Rusia y China denunciaron en un comunicado conjunto las políticas hegemónicas y unilaterales que, a su juicio, frenan la construcción de un mundo multipolar y generan inestabilidad internacional. Ambos gobiernos condenaron la imposición de la «ley del más fuerte» y manifestaron su apoyo al papel central de las Naciones Unidas en la regulación de la política global, especialmente en un contexto marcado por tensiones geopolíticas crecientes y conflictos locales.

El texto subraya que la compleja situación mundial es producto de la agresiva política de ciertos Estados que, actuando con lógicas neocoloniales, vulneran la soberanía de otras naciones y obstaculizan su desarrollo económico a través de sanciones y medidas coercitivas unilaterales calificadas como ilegales. Además, alertan sobre prácticas que, según ellos, transgreden el derecho internacional, tales como ataques militares injustificados, manipulaciones en negociaciones, asesinatos de funcionarios estatales, desestabilización política interna y secuestros de líderes para someterlos a juicios arbitrarios.

En ese marco, Moscú y Pekín rechazan categóricamente estas acciones, al señalar que dañan profundamente el orden mundial establecido tras la Segunda Guerra Mundial. También reprochan las provocaciones y maniobras hostiles de países con arsenal nuclear hacia otras naciones que poseen armas de destrucción masiva, señalando que intentan asegurar una «ventaja militar absoluta» mediante el despliegue de infraestructuras estratégicas cercanas a Estados nucleares y la expansión descontrolada de alianzas militares.

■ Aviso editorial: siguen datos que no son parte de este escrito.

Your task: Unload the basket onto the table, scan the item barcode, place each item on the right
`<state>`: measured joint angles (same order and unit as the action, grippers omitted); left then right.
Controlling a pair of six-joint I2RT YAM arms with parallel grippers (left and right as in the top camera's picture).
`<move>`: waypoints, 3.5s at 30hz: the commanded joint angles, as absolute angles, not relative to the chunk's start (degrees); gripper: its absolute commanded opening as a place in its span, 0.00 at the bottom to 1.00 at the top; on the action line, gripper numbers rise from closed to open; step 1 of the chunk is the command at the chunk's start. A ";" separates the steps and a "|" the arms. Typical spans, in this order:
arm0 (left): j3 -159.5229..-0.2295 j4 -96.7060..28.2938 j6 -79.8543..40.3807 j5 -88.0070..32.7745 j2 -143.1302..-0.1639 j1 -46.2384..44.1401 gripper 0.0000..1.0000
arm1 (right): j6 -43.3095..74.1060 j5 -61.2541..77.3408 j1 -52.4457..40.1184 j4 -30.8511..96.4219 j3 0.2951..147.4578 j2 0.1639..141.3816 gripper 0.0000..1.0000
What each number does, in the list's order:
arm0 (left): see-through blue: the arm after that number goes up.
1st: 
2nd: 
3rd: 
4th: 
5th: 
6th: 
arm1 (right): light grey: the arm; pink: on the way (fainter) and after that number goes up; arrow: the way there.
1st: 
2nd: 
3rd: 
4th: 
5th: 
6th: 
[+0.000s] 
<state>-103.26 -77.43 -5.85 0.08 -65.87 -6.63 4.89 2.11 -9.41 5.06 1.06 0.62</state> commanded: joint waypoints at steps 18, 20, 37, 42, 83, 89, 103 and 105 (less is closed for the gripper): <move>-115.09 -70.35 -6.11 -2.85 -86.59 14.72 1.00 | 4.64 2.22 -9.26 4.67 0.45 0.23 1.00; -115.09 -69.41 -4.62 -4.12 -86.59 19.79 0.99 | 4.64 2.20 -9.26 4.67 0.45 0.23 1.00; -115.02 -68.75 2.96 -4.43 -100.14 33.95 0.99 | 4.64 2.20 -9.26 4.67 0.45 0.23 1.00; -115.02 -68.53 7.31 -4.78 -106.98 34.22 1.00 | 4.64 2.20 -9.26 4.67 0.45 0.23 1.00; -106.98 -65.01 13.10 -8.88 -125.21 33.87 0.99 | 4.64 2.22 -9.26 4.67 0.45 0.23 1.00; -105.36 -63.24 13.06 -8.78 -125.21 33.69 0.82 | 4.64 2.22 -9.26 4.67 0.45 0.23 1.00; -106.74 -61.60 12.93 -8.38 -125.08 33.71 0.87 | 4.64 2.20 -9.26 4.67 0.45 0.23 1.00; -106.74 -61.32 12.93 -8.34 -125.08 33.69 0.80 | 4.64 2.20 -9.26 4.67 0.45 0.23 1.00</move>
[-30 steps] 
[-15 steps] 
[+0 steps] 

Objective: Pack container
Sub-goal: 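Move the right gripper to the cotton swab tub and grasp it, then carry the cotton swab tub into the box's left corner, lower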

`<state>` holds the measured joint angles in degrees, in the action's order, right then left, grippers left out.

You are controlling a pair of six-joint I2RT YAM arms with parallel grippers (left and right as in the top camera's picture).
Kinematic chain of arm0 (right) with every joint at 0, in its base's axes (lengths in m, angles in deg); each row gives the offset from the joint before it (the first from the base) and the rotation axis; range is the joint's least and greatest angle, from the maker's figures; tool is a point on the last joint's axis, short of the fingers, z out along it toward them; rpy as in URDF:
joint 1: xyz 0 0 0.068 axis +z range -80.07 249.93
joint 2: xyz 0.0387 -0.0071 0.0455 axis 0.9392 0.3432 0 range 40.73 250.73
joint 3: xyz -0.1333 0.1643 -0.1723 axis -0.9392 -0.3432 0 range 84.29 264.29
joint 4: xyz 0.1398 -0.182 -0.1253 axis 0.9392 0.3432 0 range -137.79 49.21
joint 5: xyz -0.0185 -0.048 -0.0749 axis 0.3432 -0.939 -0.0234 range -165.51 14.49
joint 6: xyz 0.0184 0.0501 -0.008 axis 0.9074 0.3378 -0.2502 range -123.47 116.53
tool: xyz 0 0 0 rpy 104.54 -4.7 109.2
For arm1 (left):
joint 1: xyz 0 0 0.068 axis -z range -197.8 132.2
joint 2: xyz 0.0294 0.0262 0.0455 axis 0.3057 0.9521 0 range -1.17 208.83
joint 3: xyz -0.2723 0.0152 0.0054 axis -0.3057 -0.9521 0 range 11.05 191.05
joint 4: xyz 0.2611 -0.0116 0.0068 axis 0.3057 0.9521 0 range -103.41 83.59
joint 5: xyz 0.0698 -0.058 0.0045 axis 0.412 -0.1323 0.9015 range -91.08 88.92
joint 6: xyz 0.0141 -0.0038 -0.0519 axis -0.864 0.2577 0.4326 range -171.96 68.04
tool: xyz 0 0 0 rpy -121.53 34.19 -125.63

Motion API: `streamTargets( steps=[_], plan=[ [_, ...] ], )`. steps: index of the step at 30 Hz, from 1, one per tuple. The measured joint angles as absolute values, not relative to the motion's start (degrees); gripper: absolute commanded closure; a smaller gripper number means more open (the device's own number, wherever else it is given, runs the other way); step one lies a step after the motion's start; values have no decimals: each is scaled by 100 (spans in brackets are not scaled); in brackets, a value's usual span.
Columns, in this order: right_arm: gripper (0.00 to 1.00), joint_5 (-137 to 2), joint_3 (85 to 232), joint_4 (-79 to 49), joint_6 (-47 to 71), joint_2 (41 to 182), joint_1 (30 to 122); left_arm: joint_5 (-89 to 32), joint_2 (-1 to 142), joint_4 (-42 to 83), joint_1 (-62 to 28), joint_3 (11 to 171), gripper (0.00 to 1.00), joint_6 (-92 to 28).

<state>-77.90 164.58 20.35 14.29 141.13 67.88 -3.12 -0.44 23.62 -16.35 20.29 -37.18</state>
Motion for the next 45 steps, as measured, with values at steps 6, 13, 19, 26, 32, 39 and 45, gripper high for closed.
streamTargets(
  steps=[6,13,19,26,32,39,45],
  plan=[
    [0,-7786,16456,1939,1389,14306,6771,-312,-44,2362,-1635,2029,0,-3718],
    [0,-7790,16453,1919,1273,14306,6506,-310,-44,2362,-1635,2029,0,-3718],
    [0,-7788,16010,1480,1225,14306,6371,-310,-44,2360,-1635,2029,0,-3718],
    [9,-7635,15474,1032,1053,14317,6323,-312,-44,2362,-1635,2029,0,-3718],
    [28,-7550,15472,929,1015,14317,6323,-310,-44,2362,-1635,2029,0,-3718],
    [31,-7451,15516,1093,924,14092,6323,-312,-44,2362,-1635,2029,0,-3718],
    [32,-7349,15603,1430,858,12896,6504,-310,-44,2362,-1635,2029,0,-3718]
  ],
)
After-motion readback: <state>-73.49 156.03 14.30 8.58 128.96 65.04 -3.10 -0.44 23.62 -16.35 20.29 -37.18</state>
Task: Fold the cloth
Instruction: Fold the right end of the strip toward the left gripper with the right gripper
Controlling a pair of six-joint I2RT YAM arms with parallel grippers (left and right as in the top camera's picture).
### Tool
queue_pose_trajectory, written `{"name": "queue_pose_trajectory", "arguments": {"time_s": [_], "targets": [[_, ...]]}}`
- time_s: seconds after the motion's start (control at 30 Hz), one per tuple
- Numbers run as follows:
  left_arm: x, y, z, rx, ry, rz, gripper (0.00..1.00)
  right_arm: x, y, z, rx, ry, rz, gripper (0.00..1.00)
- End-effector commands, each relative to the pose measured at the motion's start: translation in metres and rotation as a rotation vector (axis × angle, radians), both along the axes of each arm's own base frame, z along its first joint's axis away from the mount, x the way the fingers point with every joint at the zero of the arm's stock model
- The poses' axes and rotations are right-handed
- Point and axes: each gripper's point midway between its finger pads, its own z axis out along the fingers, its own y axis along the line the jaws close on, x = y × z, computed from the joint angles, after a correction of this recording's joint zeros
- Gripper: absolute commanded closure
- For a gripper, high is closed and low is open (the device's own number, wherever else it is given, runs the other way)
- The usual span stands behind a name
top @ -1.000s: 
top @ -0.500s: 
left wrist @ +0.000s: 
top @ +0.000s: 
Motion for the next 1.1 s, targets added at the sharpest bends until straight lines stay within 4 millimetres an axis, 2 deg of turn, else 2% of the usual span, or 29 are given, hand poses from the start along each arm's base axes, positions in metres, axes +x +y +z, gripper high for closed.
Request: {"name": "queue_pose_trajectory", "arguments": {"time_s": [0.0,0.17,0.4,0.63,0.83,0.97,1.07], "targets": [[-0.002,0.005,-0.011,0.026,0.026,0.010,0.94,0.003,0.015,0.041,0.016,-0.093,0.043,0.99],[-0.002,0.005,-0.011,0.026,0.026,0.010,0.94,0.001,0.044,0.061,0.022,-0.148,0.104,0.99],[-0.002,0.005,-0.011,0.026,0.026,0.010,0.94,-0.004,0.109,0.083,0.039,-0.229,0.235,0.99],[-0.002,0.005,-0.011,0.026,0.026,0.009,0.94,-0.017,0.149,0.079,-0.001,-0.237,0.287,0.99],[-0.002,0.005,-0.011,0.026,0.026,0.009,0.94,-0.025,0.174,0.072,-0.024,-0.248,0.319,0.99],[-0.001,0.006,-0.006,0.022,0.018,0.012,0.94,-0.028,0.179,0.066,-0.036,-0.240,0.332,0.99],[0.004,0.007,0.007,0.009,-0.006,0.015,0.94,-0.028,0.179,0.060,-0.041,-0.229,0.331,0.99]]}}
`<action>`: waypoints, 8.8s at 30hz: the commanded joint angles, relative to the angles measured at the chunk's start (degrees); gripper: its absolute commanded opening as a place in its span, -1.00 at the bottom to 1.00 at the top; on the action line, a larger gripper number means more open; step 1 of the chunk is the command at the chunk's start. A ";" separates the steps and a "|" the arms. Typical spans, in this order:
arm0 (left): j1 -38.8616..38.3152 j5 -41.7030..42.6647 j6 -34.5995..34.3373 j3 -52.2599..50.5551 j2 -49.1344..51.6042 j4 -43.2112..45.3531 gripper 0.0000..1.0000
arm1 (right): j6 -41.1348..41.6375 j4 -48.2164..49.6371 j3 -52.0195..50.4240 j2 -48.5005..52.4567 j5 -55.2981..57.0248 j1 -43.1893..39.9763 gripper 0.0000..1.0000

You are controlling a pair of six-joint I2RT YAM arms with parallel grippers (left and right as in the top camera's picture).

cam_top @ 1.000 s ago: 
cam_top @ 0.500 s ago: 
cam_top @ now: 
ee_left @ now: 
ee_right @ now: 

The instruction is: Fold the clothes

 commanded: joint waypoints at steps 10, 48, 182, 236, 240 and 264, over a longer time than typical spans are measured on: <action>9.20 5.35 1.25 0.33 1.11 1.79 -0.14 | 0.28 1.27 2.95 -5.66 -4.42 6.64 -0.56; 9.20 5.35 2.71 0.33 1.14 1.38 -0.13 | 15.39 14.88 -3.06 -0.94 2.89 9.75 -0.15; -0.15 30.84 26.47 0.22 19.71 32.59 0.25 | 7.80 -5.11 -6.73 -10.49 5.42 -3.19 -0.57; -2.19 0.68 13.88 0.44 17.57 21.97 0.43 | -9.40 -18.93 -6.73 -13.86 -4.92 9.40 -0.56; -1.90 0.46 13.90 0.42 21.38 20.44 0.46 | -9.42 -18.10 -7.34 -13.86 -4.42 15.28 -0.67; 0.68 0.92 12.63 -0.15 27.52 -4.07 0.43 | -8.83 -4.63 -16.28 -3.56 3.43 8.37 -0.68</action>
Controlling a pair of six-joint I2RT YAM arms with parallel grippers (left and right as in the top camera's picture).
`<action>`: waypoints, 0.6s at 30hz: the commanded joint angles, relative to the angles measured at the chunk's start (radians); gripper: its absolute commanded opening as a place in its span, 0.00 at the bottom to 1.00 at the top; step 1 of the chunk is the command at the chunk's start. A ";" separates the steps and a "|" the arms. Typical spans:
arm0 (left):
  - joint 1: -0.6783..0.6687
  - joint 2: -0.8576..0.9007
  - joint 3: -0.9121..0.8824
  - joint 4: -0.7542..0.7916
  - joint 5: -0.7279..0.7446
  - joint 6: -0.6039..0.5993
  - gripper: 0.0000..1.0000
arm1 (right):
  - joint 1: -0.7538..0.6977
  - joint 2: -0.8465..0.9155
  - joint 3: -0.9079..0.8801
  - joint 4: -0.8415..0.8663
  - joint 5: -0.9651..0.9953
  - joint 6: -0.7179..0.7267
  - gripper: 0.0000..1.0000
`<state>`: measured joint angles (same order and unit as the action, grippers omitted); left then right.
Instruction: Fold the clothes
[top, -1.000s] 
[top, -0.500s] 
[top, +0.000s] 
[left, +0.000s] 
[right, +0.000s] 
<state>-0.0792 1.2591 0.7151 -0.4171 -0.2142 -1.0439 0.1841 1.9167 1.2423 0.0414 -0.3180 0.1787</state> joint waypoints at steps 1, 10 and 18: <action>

La declaración expresa especial preocupación por los planes de algunos Estados de desplegar misiles de medio y corto alcance, lo que consideran altamente desestabilizador y una amenaza directa para la seguridad regional y global. Por último, los dos países condenan cualquier provocación que socave la estabilidad y seguridad internacional, reafirmando su postura contraria a la hegemonía y las acciones unilaterales que ponen en riesgo la paz mundial.